Give the number of lines in the records below that contain the word "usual". State only that number.
Segment Open
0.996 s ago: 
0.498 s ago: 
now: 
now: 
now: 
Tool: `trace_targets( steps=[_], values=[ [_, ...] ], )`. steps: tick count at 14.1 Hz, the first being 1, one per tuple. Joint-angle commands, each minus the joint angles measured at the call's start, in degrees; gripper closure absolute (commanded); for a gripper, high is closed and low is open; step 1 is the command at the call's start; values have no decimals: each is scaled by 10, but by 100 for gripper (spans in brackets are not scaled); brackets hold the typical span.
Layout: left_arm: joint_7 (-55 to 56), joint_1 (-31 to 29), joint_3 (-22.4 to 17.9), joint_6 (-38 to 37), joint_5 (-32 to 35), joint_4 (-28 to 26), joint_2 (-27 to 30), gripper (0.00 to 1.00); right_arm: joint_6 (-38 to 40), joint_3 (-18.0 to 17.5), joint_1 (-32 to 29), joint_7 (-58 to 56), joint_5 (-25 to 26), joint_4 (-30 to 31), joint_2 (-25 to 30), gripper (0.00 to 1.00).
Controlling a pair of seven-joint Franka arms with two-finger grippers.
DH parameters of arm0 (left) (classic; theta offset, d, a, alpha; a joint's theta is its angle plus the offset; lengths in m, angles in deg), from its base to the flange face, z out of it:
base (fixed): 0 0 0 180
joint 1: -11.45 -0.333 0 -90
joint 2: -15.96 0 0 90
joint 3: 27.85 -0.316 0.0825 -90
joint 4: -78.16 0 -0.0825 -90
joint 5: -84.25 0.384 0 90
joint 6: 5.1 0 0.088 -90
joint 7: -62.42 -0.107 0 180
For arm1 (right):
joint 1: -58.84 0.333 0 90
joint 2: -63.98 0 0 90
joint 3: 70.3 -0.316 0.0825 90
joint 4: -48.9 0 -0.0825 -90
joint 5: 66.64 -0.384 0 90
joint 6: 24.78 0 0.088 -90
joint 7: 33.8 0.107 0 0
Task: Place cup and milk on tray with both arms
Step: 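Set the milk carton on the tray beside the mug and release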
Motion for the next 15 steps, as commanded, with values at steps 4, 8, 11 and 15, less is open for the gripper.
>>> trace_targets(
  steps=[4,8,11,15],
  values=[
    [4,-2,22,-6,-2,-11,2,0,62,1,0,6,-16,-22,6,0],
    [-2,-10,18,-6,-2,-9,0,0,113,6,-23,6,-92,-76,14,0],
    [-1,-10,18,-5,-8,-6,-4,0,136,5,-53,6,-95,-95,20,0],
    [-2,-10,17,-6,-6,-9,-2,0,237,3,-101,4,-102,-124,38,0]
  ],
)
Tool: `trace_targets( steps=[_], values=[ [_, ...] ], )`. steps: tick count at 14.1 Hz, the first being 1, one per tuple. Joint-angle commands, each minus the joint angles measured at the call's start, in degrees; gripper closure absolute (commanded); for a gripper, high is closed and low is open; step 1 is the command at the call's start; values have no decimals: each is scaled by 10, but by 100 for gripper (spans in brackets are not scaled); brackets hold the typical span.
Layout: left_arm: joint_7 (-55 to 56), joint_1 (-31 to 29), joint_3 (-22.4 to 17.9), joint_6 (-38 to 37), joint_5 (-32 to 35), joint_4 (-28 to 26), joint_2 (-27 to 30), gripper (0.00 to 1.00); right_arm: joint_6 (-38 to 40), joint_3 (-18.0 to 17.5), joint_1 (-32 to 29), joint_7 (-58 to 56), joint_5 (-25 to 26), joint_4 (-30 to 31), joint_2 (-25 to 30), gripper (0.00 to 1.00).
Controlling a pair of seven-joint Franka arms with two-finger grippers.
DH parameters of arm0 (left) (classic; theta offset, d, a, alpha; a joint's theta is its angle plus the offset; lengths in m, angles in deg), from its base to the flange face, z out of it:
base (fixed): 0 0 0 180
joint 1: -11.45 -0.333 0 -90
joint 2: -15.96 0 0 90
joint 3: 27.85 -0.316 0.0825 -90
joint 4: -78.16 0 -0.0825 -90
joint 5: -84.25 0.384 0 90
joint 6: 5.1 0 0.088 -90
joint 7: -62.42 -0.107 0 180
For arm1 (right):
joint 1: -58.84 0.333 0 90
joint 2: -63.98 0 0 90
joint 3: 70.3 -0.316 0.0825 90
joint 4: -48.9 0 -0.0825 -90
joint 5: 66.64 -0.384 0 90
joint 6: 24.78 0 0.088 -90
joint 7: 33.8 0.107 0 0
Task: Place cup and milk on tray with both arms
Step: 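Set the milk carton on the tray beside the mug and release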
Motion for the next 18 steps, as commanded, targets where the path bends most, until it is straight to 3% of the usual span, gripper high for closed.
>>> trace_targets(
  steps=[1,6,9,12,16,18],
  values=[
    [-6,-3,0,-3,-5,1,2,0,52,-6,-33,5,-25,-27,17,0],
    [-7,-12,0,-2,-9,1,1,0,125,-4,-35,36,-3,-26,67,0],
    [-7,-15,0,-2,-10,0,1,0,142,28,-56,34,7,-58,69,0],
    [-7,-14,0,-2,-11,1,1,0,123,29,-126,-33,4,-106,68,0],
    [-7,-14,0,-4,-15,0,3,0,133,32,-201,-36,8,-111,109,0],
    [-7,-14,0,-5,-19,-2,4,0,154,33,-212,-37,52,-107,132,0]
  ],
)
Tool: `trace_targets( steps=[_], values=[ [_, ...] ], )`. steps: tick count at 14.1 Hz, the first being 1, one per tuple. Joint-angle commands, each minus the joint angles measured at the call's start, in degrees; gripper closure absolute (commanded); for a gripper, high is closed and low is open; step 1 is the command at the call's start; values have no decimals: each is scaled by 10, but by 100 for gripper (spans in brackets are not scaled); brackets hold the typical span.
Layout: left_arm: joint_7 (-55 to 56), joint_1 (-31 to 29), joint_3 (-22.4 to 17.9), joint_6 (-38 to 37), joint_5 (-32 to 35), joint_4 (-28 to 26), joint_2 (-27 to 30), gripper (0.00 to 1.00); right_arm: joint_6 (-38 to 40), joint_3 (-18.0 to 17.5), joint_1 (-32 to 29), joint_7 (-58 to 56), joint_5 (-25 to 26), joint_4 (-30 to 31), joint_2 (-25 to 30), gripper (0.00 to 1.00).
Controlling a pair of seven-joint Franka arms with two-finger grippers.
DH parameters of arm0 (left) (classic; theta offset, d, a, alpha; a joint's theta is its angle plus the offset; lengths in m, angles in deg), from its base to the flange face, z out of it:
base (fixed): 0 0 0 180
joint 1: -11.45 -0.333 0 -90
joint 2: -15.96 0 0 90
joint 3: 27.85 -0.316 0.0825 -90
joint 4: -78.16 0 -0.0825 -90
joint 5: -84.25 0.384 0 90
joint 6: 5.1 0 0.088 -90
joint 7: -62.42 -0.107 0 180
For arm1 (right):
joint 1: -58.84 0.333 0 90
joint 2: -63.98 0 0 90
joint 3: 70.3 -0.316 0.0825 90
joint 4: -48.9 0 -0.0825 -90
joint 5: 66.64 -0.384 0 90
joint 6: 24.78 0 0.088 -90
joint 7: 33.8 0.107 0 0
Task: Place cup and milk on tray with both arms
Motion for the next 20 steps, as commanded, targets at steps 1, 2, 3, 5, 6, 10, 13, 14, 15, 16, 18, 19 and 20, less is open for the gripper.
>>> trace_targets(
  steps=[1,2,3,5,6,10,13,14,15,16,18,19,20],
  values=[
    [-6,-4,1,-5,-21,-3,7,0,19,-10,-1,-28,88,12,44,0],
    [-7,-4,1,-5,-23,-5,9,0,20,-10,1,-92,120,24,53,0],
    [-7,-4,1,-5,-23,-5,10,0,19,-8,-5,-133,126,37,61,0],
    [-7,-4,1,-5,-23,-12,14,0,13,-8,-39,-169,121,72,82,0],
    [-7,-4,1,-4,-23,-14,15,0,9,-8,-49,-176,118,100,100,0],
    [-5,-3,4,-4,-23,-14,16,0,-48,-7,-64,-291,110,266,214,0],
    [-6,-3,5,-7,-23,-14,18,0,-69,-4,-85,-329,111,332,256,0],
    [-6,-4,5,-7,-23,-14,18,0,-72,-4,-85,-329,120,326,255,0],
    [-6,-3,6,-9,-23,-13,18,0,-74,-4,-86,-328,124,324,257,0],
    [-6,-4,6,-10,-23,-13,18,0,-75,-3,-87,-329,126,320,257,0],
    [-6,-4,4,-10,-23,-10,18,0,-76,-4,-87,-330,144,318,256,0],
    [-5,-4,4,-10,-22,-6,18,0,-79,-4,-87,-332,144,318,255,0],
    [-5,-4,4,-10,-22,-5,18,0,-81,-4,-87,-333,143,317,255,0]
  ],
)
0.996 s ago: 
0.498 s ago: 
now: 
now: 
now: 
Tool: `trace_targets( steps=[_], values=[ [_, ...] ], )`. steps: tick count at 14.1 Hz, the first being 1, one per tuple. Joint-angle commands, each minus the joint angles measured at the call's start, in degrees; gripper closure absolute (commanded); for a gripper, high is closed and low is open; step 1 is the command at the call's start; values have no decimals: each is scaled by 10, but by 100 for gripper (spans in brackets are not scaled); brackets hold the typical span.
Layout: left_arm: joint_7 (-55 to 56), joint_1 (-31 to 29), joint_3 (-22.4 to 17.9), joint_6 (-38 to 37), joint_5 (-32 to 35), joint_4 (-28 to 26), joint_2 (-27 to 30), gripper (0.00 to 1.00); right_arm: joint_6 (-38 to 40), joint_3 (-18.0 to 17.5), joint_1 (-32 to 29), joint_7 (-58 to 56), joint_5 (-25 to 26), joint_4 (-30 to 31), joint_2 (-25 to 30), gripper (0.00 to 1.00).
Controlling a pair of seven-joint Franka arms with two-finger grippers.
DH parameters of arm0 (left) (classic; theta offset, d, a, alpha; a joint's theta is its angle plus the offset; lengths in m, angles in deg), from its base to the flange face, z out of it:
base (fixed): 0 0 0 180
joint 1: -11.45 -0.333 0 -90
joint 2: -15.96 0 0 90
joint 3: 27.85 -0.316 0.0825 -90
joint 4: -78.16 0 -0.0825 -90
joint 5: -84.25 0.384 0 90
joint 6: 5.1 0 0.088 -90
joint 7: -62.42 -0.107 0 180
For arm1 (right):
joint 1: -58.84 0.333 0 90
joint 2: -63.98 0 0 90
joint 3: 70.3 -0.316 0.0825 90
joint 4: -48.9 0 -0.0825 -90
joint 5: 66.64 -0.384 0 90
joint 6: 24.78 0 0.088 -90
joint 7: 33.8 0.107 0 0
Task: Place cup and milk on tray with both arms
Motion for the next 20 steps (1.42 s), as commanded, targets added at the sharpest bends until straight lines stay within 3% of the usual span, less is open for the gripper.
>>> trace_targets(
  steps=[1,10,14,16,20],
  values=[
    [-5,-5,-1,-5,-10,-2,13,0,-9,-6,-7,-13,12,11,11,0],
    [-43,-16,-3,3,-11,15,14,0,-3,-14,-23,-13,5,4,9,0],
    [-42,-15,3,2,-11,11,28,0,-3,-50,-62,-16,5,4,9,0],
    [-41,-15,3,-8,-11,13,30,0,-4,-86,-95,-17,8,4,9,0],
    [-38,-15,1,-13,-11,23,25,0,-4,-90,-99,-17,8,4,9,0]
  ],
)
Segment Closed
### Result of this task
2